Where will all this leave Europe once this settles down?
It will leave Europe having to repair its relationships, its relations, pick up the pieces of the disagreement and try and forge a renewed cohesion and unity because the core of the international system is provided by America and Europe. That trans-Atlantic alliance which has seen off Communism and the Soviet threat, which has brought liberation and democracy to the countries of central and Eastern Europe, is also indispensable to bringing shared values of prosperity and stability to the rest of the world. America needs the co-operation of other countries, its chief allies, in order to be effective in the world, just as we in Europe need America as the ultimate guarantor of our security. We need each other as much as we've always done and in Europe our responsibility is to knit together to try and find a common outlook and common policies which will enable us not to go it alone and try to isolate America as if we can provide some alternative hold or counter weight to America, but to work with America closely, I hope in a less unequal relationship than we had before, but the primary responsibility for that rests with the Euroepans.
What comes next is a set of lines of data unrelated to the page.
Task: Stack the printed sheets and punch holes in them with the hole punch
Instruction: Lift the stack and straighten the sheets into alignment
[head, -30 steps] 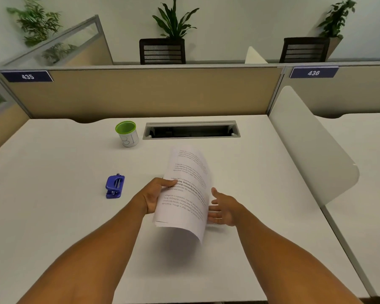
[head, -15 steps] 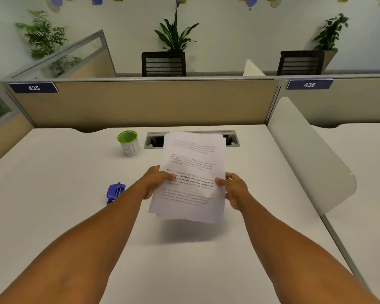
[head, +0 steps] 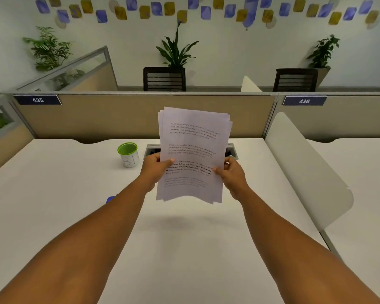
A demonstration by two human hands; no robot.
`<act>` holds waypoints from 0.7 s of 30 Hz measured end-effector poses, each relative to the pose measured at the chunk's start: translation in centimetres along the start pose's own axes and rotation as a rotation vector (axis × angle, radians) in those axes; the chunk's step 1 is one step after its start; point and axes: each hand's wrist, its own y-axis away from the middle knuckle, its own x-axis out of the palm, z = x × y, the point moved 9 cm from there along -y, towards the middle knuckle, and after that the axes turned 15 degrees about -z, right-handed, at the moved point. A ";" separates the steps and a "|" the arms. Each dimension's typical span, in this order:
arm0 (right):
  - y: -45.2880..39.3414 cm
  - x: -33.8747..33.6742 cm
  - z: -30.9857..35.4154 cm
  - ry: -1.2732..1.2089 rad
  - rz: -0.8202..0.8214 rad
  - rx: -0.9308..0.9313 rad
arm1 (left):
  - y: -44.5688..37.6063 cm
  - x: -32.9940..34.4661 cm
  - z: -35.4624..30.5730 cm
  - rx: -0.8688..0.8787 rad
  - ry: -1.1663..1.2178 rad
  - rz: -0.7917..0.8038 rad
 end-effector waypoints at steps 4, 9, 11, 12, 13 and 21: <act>0.8 0.2 0.6 0.036 -0.027 -0.105 | 0.6 0.2 0.0 0.045 0.034 -0.028; 2.5 0.8 -2.5 0.192 0.021 -0.121 | 1.7 0.6 3.2 -0.002 -0.058 -0.013; 2.9 0.9 -3.3 0.225 0.027 -0.132 | 2.1 0.6 4.0 0.005 -0.106 -0.004; 3.0 0.9 -3.4 0.236 0.024 -0.143 | 2.2 0.6 4.2 0.012 -0.118 -0.006; 3.1 0.9 -3.3 0.244 0.021 -0.154 | 2.2 0.5 4.3 0.018 -0.119 -0.010; 2.7 1.1 -2.2 0.252 0.031 -0.161 | 2.1 -0.1 3.5 0.026 -0.072 -0.025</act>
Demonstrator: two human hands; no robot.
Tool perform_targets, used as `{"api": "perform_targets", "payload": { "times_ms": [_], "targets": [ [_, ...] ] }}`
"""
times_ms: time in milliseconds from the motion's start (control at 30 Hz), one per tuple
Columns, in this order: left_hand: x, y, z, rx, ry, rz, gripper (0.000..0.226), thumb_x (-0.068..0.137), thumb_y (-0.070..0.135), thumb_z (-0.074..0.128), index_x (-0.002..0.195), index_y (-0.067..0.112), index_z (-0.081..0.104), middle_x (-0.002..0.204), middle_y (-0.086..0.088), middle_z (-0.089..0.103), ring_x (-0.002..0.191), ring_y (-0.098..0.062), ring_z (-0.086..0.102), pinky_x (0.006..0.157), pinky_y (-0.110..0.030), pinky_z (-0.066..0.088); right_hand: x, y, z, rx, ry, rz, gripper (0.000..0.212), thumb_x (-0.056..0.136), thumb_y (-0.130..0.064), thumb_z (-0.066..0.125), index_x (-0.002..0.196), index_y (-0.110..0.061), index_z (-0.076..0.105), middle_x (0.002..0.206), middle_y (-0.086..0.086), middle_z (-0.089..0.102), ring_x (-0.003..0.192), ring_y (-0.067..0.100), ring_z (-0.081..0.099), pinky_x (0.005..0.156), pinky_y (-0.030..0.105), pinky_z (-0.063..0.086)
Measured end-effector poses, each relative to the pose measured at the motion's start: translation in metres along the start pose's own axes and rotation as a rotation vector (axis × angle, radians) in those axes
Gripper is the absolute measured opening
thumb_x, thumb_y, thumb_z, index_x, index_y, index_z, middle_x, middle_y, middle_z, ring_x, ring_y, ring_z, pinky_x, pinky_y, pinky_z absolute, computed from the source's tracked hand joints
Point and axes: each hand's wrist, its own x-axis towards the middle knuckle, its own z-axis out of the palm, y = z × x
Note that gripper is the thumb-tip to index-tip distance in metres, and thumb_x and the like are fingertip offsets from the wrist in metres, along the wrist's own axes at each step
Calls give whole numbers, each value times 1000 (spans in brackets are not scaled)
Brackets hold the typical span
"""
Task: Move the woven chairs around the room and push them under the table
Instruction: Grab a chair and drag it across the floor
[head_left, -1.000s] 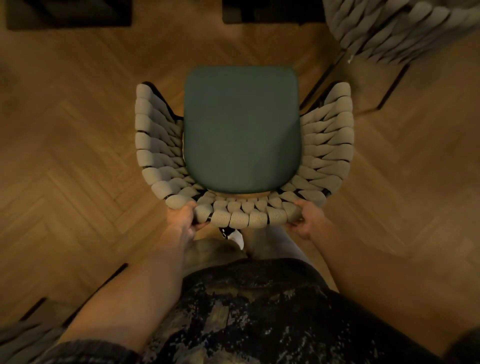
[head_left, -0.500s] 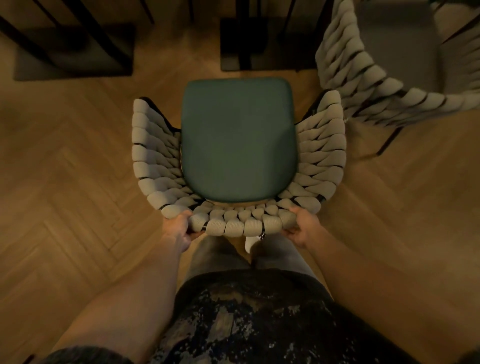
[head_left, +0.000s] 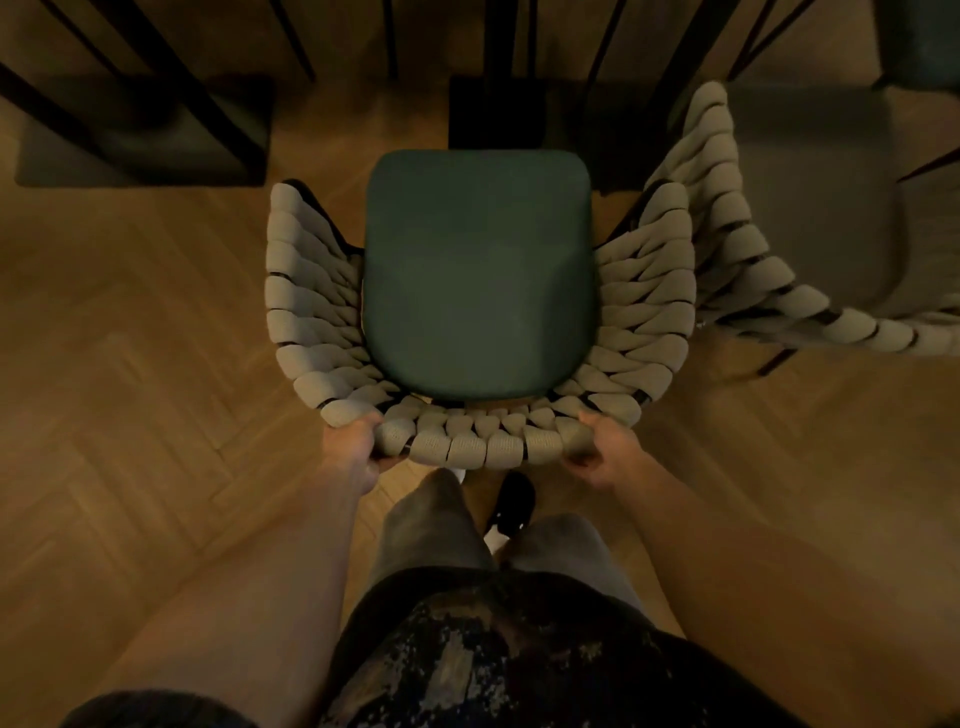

We've got to get our act together, we've got to assess these dangers and threats to the world and face up to them as realistically as America is doing following September 11 and if we fail to do that, then we will be abdicating our own responsibility to our own European citizens as well as letting down our ally America.

Will Britain join the Euro to speed up repairing the damage the situation is causing?
If Britain was in the Euro, then we would end the half-in, half-out state of Britain's relationship within the European Union.
It would greatly enhance our influence, enable us much better to shape the future direction of the European Union, including revitalising and cementing Europe's relations with America which I believe is very importnat.

So is joining the Euro next on Tony Blair's agenda once this is all over with?
He wants to join, but as he's always said, economic conditions need to be right and there may be a difference of opinion on what the right economic conditions are, but that's a debate they need to have in government and they'll be doing that in the next few months.